[Records]
__________

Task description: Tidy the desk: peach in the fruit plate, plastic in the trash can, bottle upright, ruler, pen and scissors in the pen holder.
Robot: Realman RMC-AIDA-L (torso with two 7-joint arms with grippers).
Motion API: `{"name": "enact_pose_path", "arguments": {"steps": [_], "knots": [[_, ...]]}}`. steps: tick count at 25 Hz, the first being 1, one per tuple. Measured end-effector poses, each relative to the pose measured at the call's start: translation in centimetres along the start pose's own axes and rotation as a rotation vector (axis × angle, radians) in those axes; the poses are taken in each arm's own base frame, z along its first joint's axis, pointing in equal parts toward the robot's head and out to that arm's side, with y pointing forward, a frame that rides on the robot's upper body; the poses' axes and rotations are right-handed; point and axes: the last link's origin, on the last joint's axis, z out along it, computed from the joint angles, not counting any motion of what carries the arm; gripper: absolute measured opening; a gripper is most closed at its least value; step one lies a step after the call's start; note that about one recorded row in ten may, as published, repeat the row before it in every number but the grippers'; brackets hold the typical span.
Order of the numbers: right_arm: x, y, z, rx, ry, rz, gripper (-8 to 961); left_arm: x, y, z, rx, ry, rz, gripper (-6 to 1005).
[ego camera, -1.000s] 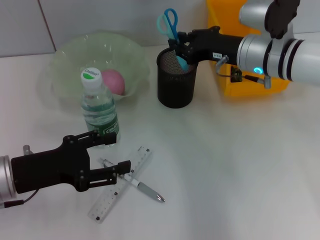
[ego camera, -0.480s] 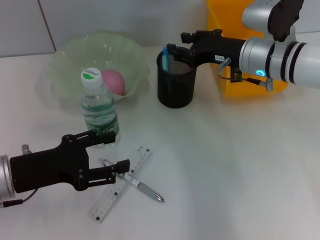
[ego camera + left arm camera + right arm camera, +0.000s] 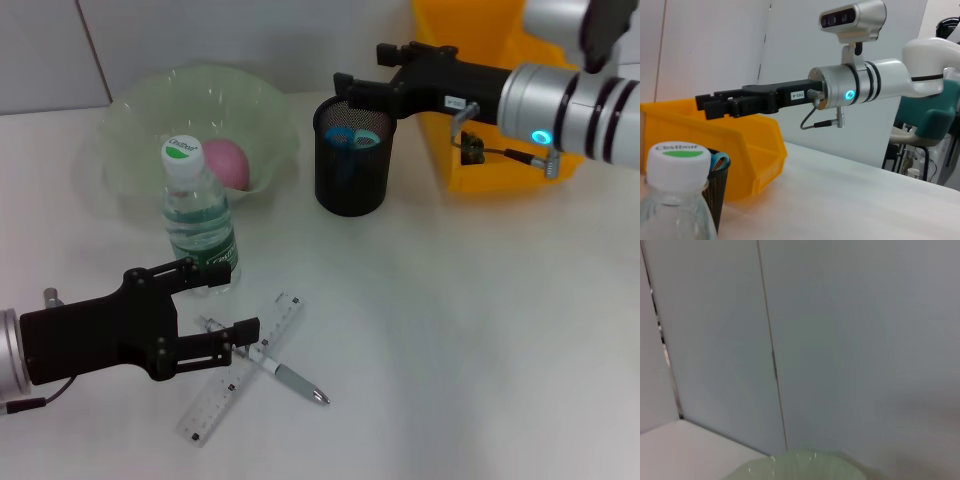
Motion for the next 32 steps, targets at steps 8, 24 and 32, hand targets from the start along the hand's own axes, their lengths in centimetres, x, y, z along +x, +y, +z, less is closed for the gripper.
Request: {"name": "enact_pose_path", "arguments": {"steps": [8, 24, 32], "knots": [[-0.5, -1.1, -5.0, -0.065, -0.083, 0.157, 785, 0.4, 0.1, 0.0, -0.01, 0.024, -0.022, 801], [0.7, -1.9, -15.4, -0.418, 0.288, 0.184, 783, 1.4, 0.1, 0.0, -0.041, 0.017, -0.077, 801], [2.4, -0.4, -15.3, -0.515, 0.496, 0.14, 783, 1.3, 0.0, 0.0, -0.039, 0.011, -0.082, 801]]}}
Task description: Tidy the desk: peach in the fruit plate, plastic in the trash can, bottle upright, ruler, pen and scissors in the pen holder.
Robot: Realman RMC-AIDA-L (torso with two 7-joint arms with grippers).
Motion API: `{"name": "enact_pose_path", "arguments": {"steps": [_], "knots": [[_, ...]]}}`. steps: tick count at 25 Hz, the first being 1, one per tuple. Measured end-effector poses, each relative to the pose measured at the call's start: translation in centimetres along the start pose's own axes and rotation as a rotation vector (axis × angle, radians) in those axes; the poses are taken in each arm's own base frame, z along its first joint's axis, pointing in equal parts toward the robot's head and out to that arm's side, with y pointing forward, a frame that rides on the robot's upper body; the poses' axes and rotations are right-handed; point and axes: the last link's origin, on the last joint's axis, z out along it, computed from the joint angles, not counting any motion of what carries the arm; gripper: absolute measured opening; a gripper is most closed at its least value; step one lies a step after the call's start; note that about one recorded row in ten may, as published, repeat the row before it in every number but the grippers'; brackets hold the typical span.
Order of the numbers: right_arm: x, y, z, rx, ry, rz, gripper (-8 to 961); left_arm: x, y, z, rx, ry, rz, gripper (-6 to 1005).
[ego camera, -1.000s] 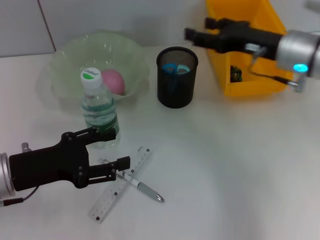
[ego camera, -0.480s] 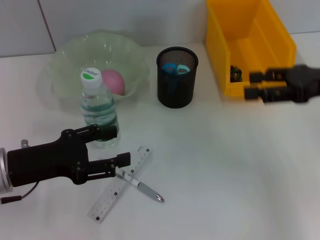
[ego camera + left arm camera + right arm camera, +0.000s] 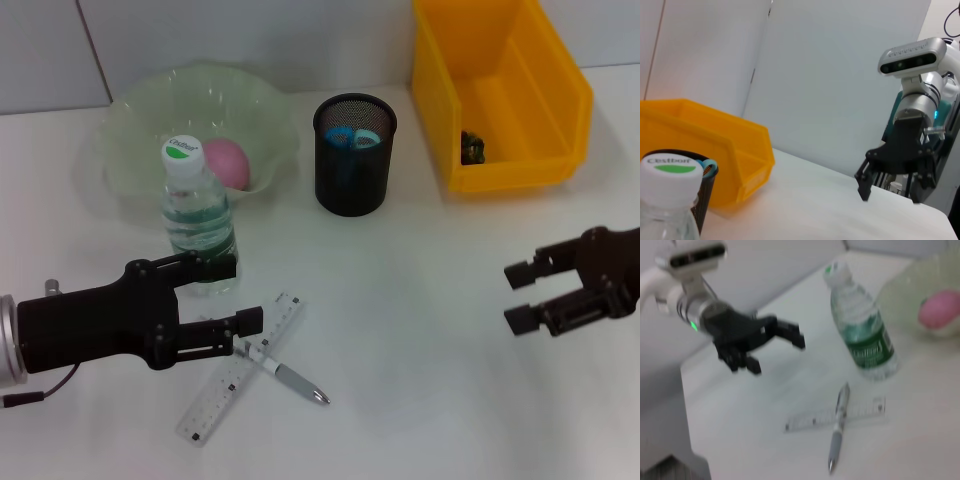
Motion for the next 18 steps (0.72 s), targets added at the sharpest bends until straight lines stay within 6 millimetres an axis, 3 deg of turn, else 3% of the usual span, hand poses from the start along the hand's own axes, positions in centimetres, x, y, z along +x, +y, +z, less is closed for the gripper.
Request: {"name": "enact_pose_path", "arguments": {"steps": [6, 14, 18], "knots": [[0.1, 0.2, 0.8, -0.007, 0.018, -0.056, 782, -0.2, 0.1, 0.0, -0.002, -0.008, -0.02, 801], [1.6, -0.2, 1.4, 0.084, -0.122, -0.276, 773, -0.2, 0.1, 0.0, -0.01, -0.024, -0.065, 801], [1.8, -0.3, 1.6, 0.087, -0.118, -0.287, 773, -0.2, 0.0, 0.1, -0.01, -0.03, -0.08, 801]]}}
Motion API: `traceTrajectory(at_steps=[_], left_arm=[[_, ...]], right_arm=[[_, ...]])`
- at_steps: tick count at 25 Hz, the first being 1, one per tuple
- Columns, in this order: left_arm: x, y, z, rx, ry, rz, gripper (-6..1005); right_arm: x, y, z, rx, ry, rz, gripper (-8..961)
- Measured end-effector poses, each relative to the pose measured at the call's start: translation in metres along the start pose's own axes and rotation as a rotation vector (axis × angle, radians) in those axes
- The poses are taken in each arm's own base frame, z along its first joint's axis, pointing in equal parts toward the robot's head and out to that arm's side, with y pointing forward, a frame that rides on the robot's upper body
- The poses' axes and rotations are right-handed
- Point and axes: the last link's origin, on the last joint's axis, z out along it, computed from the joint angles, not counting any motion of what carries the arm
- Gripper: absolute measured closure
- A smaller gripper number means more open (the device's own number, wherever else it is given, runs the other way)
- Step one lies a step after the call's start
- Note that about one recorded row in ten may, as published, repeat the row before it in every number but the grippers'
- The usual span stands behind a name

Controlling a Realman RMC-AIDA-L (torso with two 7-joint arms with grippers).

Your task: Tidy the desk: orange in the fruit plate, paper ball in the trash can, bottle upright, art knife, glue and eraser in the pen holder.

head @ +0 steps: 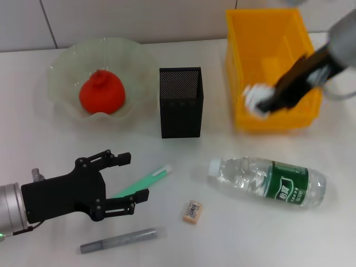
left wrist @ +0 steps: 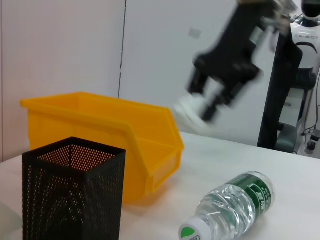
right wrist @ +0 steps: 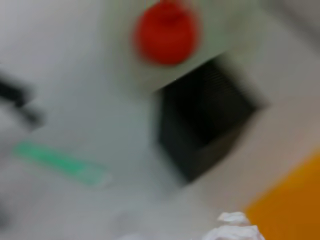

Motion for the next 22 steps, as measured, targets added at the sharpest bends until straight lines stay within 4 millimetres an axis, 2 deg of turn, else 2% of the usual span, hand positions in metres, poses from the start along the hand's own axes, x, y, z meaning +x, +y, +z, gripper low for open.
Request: traceTrajectory(at_steps=[2, 4, 9, 15, 22], left_arm=[[0.001, 0.0, 0.0, -0.003, 0.004, 0.002, 134], [0.002, 0.0, 0.0, -0.004, 0.008, 0.002, 134], [0.001, 0.001, -0.001, -0.004, 0.008, 0.0, 134], [0.001, 0.001, -0.001, -0.007, 0.009, 0.0, 134], [0.0, 0.003, -0.003, -0.01, 0.012, -0.001, 135]], right_arm=[[0.002, -0.02, -0.012, 0.078, -0.04, 0.027, 621], [0.004, -0.037, -0.016, 0.156, -0.058, 0.05, 622], [0.004, -0.065, -0.003, 0.265, -0.095, 0.093, 624], [0.001, -0.081, 0.029, 0.266, -0.108, 0.133, 626], [-0.005, -0.083, 0.038, 0.274, -0.102, 0.153, 548]])
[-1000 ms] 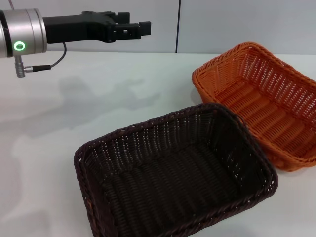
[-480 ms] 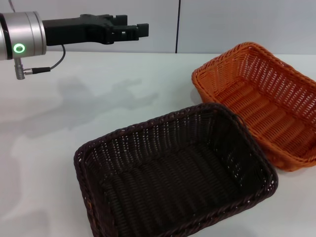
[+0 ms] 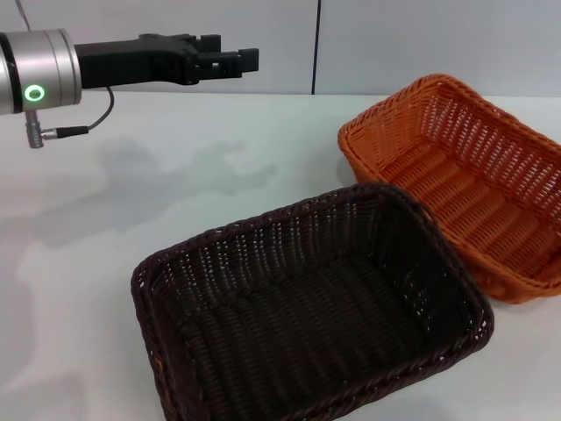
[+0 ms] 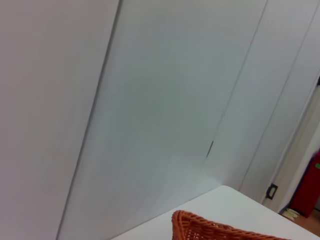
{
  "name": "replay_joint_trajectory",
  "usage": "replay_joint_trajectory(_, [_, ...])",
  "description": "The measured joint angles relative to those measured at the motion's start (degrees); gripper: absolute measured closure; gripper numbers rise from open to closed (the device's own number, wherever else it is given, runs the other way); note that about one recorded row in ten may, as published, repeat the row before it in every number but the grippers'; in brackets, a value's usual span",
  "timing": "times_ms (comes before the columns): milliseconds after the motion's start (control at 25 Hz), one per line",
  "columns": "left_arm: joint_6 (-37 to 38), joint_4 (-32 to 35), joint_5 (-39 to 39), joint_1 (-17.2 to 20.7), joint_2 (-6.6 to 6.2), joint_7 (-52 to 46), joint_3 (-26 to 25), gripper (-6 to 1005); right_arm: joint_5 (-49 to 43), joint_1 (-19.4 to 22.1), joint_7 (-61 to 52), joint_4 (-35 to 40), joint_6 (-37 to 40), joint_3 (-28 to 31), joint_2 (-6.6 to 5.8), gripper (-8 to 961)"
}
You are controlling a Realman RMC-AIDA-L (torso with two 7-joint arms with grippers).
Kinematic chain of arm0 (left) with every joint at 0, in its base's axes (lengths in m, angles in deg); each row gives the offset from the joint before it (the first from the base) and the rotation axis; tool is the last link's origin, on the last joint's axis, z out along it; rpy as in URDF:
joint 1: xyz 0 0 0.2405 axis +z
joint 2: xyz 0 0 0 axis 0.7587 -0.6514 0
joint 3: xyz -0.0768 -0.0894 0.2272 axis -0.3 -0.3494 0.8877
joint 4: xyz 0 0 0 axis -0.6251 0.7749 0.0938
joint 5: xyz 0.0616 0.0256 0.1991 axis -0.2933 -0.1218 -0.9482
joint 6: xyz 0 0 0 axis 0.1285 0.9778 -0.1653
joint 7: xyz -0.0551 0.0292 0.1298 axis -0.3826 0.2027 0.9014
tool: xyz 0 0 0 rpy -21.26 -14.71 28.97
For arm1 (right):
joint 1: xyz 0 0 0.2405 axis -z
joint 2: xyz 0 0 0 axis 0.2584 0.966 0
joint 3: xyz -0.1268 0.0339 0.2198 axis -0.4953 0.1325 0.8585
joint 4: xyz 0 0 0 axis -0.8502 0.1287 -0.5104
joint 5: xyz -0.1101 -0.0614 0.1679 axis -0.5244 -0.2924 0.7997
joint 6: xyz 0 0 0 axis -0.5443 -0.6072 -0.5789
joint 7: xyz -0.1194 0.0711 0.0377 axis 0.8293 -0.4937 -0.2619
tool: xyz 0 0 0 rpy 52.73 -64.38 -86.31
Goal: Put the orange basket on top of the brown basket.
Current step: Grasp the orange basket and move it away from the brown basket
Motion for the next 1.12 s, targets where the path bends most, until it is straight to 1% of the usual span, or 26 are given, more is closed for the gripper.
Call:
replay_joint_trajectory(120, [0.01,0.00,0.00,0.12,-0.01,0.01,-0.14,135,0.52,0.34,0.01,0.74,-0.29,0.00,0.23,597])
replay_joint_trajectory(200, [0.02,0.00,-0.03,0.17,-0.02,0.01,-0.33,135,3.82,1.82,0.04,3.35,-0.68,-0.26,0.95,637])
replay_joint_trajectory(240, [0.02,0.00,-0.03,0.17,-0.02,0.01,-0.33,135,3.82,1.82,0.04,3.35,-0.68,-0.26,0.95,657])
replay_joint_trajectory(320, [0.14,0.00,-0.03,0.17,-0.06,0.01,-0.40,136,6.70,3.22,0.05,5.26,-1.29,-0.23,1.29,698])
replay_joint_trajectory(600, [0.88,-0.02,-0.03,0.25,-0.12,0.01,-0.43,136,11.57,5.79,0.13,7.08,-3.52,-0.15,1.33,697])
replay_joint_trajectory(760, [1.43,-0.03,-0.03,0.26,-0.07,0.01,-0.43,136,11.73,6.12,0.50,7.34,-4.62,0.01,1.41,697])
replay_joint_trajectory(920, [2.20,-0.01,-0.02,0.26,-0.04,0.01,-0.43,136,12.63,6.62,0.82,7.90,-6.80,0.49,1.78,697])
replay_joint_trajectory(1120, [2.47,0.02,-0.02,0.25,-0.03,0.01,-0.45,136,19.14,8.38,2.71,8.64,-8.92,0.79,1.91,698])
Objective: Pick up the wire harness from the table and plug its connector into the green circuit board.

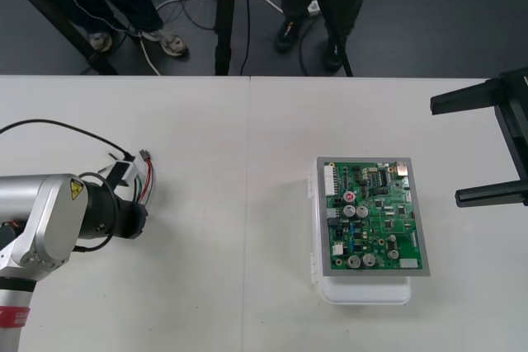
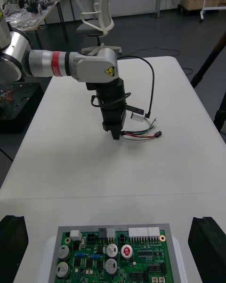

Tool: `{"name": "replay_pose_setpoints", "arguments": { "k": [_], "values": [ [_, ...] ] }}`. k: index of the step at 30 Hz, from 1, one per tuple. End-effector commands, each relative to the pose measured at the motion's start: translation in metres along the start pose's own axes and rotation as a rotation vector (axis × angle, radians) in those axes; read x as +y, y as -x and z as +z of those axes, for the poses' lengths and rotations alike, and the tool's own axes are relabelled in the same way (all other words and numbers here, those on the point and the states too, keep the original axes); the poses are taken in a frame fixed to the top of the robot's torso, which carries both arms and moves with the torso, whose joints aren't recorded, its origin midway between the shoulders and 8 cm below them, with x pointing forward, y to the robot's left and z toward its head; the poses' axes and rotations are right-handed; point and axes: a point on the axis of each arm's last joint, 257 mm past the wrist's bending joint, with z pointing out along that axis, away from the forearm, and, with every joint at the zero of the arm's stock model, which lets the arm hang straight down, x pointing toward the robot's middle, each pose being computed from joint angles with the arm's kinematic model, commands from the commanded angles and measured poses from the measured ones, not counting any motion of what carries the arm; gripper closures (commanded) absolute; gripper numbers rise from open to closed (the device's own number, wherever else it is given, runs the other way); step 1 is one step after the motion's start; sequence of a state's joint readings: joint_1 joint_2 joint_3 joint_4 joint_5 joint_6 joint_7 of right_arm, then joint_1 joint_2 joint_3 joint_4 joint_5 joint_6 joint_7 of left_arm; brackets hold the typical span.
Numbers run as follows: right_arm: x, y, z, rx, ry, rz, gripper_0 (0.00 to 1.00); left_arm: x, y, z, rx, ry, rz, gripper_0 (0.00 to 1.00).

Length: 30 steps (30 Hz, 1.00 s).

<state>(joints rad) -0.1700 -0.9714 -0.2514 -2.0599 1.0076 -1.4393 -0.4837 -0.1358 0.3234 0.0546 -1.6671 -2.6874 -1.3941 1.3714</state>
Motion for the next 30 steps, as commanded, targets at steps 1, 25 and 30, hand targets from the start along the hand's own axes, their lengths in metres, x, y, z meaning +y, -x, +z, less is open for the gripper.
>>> {"name": "replay_pose_setpoints", "arguments": {
  "k": [1, 25, 30],
  "values": [
    [0.0, 0.002, -0.008, 0.042, -0.011, -0.004, 0.0, 0.005, 0.028, -0.008, -0.059, 0.034, 0.103, 1.0],
    [0.0, 0.002, -0.008, 0.042, -0.011, -0.004, 0.0, 0.002, 0.035, -0.015, -0.099, -0.018, 0.222, 1.0],
    [0.0, 0.002, -0.008, 0.042, -0.011, -0.004, 0.0, -0.006, 0.037, -0.033, -0.111, -0.095, 0.255, 1.0]
  ]
}}
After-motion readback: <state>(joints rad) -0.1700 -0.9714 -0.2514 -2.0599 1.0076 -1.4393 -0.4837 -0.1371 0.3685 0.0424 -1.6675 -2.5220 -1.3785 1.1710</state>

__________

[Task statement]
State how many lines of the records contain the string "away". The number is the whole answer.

[Solution]
2